10 Thanksgiving Plant-Based Recipes to Bring Everyone Together
Here are 10 Blue Zones approved plant-based recipes to share with your loved-ones.
Sweet potatoes are a classic Thanksgiving side, but skip the sweet potato casserole and pair your sweet potatoes with coconut milk.
The fat from the coconut milk will aid in your body’s ability to use the immune-boosting, anti-cancer beta-carotene.
Break some bread with your family this Thanksgiving. Ikarian sourdough bread actually lowers your glycemic load, keeping your blood sugar consistent for a day full of food.
These savory chickpeas make a great appetizer for your guests while you whip up the main course.
Although chickpeas are high in fat, it’s all unsaturated making it a healthy choice that avoids the sugar rush high carbohydrate snacks cause. Chickpeas are also known to have beneficial effects on decreasing the risk of digestive diseases and some cancers.
This plant-based spinoff of a holiday meatloaf rivals the texture of traditional meatloaf, but with the added benefits of lentils and walnuts.
Beans, such as lentils, are the cornerstone of most centenarian diets.
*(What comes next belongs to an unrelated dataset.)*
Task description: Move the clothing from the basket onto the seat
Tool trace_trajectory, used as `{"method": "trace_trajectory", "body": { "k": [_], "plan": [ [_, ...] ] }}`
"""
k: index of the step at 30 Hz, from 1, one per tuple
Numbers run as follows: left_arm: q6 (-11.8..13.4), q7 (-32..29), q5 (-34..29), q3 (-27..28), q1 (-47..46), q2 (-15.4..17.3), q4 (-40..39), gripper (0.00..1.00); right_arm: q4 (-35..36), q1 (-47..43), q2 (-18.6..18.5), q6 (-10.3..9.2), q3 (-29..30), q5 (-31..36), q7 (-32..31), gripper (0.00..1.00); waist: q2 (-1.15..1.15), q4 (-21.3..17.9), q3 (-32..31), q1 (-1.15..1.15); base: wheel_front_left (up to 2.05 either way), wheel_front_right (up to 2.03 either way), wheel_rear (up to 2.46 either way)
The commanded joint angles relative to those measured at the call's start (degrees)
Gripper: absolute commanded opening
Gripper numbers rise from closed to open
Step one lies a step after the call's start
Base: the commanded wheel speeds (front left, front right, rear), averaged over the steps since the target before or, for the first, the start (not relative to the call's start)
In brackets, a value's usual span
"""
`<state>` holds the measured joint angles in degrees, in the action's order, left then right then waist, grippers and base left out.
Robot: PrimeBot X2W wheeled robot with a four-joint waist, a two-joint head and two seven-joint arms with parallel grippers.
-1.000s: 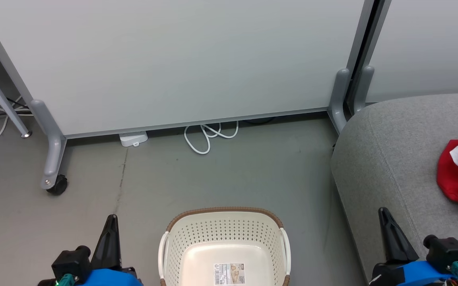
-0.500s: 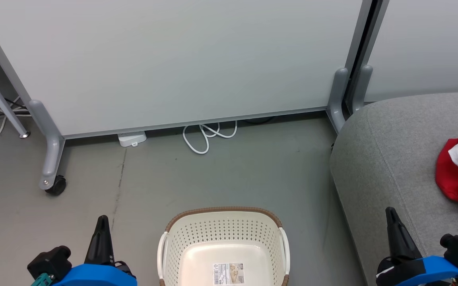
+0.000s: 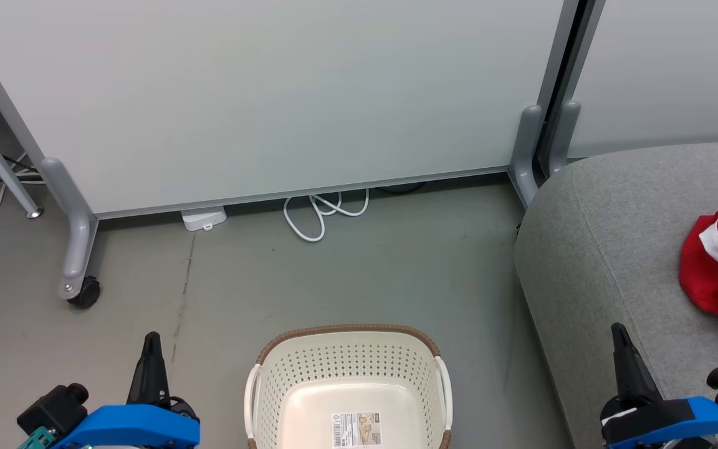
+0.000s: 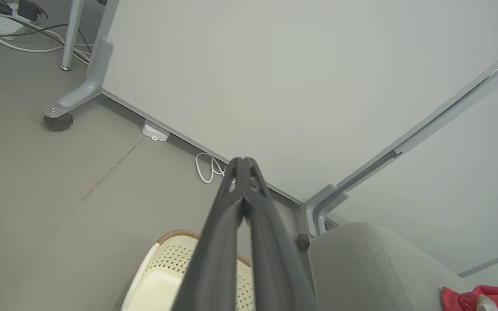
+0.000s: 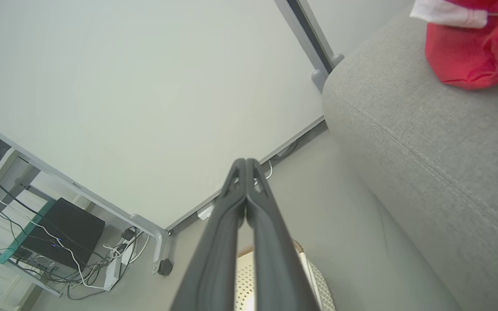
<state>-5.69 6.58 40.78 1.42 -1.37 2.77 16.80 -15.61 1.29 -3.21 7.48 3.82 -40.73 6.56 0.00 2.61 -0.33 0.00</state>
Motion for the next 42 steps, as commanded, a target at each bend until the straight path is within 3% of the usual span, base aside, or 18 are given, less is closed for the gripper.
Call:
{"method": "trace_trajectory", "body": {
  "k": [1, 42],
  "plan": [
    [-0.34, -0.36, 1.5, 0.52, -1.74, 0.11, -0.93, 0.0, 0.95, 1.95, -0.04, 0.01, 0.2, -1.63, -0.4, 0.0, 0.0, -0.02, 0.0, 0.0, 0.0, 0.0, 0.0],
    [-1.23, -7.48, 29.03, 3.09, -3.78, 0.14, -2.06, 0.0, 1.42, 3.85, 0.18, 0.02, 1.64, -29.13, -7.51, 0.0, 0.0, -1.18, 0.23, 0.0, 0.0, 0.0, 0.0]
  ]
}}
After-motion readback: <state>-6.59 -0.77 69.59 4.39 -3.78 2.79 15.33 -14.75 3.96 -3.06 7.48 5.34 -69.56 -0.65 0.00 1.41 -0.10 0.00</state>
Many centenarians eat about a cup of beans a day. Nuts play a big role in the Adventist centenarian diet and are packed with omega-3 fatty acids to boost brainpower and protect against Alzheimer’s and other inflammatory illnesses.
What is Thanksgiving without pumpkin pie?
Popular in Okinawa and Nicoya, squash, like pumpkin, is full of carotenoids. Results of epidemiological studies suggest that diets high in carotenoid-rich fruits and vegetables are associated with a reduced risk of cardiovascular disease and some cancers.
This Thanksgiving treat is sweetened with maple syrup rather than high-fructose corn syrup or conventional sugar, like those you’d find in a can.
Compounds in cranberries fight against inflammation, which is known as the root of all age-related diseases.
This stuffed acorn squash can take the place of your main course if you plan to pass on the turkey.
The quinoa provides all nine essential amino acids and can lower the risk of various diseases, and pumpkin seeds add protein, fiber, zinc, and a little crunch to the quinoa pilaf. The extra quinoa can be served as a delicious cold salad with your other Thanksgiving leftovers.
Mushrooms, chickpeas, and a little bit of spice all wrapped up in a crisp, flaky tart. Your moai will love sharing Thanksgiving stories over these enticing appetizers. Add any assorted roasted vegetables to make it your own.
Crimini mushrooms contain conjugated linoleic acid, or CLA. This fatty acid, when isolated, has been shown to possibly reduce the risk of breast cancer. Some studies also indicate crimini mushrooms hold powerful anti-inflammatory benefits.
Carrots pack this dish full of vitamin A, vitamin K, and fiber, aiding in immune function, digestion, and eye health.
Ikarians use chickpeas in many traditional soups and stews because they add protein and give the soup a more complex flavor dimension.
If pecan pie is the star of your Thanksgiving table, try this raw, plant-based variation.
Chia seeds boost the fiber in this dish and the fatty acids can lower risk for cardiovascular diseases and diabetes.
These plant-based recipes will impress your guests and have them heading straight for seconds. Although these recipes provide some plant-based inspiration for your Thanksgiving dinner, celebration is a part of life especially in the blue zones. So don’t worry so much about what is ON your table, but instead think of those AROUND the table—celebrate and enjoy. This day is about food, family, and thanks. Celebrate your elders – ancestors and neighbors alike. Put them at the head of the table where they can share the joy and wisdom of a long life. Be thankful for a bountiful meal, a day of grace, good wine, and a strong social circle.